◆ **Task to complete**
Could you set down all of the data again, exactly as it stands?

Collected data: Begin

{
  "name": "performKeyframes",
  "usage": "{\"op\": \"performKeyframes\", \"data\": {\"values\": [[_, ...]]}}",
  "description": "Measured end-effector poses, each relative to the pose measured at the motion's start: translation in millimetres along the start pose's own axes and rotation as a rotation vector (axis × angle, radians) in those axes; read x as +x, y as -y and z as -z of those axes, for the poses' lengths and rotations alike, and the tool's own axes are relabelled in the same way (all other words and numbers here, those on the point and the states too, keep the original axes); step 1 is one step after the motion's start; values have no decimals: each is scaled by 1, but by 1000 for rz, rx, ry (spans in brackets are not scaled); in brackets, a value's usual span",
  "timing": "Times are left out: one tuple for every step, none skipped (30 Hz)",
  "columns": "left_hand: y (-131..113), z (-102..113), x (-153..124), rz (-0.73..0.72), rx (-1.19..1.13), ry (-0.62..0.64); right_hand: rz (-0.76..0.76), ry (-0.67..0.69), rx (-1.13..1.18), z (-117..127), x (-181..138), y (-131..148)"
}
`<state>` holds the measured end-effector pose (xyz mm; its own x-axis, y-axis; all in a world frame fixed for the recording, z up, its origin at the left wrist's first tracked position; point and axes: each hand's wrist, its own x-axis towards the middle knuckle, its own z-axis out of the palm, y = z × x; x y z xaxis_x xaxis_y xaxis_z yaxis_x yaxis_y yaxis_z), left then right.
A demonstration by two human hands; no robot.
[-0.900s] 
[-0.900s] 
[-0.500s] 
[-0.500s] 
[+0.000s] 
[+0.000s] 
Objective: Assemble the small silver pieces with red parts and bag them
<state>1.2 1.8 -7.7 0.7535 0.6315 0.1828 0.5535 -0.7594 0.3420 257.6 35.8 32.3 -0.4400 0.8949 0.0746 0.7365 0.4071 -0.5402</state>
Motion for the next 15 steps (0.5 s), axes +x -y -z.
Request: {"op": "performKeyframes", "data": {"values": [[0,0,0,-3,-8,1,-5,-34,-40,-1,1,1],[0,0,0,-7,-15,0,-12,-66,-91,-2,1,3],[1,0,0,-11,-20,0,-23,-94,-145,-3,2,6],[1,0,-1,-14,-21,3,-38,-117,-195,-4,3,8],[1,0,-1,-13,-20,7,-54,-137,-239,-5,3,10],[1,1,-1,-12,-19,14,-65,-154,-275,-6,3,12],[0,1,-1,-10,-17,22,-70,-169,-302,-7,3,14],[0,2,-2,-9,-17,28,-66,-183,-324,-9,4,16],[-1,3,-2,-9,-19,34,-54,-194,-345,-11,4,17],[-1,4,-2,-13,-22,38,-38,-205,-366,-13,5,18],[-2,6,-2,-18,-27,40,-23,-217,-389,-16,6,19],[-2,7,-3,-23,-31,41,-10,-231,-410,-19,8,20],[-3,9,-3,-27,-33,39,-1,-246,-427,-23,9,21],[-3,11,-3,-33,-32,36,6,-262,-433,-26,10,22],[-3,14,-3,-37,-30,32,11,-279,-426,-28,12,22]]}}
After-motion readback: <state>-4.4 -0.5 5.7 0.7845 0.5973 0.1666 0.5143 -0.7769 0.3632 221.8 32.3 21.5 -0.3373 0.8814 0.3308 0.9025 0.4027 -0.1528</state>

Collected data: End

◆ **Response**
{
  "name": "performKeyframes",
  "usage": "{\"op\": \"performKeyframes\", \"data\": {\"values\": [[_, ...]]}}",
  "description": "Measured end-effector poses, each relative to the pose measured at the motion's start: translation in millimetres along the start pose's own axes and rotation as a rotation vector (axis × angle, radians) in those axes; read x as +x, y as -y and z as -z of those axes, for the poses' lengths and rotations alike, and the tool's own axes are relabelled in the same way (all other words and numbers here, those on the point and the states too, keep the original axes); step 1 is one step after the motion's start; values have no decimals: each is scaled by 1, but by 1000 for rz, rx, ry (spans in brackets are not scaled); in brackets, a value's usual span",
  "timing": "Times are left out: one tuple for every step, none skipped (30 Hz)",
  "columns": "left_hand: y (-131..113), z (-102..113), x (-153..124), rz (-0.73..0.72), rx (-1.19..1.13), ry (-0.62..0.64); right_hand: rz (-0.76..0.76), ry (-0.67..0.69), rx (-1.13..1.18), z (-117..127), x (-181..138), y (-131..148)"
}
`<state>` holds the measured end-effector pose (xyz mm; its own x-axis, y-axis; all in a world frame fixed for the recording, z up, its origin at the left wrist's first tracked position; point and axes: each hand's wrist, its own x-axis towards the middle knuckle, its own z-axis out of the palm, y = z × x; x y z xaxis_x xaxis_y xaxis_z yaxis_x yaxis_y yaxis_z), left then right.
A demonstration by two human hands; no robot.
[-0.900s] 
[-0.900s] 
[-0.500s] 
[-0.500s] 
[+0.000s] 
[+0.000s] 
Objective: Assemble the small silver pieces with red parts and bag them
<state>1.2 1.8 -7.7 0.7535 0.6315 0.1828 0.5535 -0.7594 0.3420 257.6 35.8 32.3 -0.4400 0.8949 0.0746 0.7365 0.4071 -0.5402</state>
Motion for the next 15 steps (0.5 s), axes +x -y -z.
Request: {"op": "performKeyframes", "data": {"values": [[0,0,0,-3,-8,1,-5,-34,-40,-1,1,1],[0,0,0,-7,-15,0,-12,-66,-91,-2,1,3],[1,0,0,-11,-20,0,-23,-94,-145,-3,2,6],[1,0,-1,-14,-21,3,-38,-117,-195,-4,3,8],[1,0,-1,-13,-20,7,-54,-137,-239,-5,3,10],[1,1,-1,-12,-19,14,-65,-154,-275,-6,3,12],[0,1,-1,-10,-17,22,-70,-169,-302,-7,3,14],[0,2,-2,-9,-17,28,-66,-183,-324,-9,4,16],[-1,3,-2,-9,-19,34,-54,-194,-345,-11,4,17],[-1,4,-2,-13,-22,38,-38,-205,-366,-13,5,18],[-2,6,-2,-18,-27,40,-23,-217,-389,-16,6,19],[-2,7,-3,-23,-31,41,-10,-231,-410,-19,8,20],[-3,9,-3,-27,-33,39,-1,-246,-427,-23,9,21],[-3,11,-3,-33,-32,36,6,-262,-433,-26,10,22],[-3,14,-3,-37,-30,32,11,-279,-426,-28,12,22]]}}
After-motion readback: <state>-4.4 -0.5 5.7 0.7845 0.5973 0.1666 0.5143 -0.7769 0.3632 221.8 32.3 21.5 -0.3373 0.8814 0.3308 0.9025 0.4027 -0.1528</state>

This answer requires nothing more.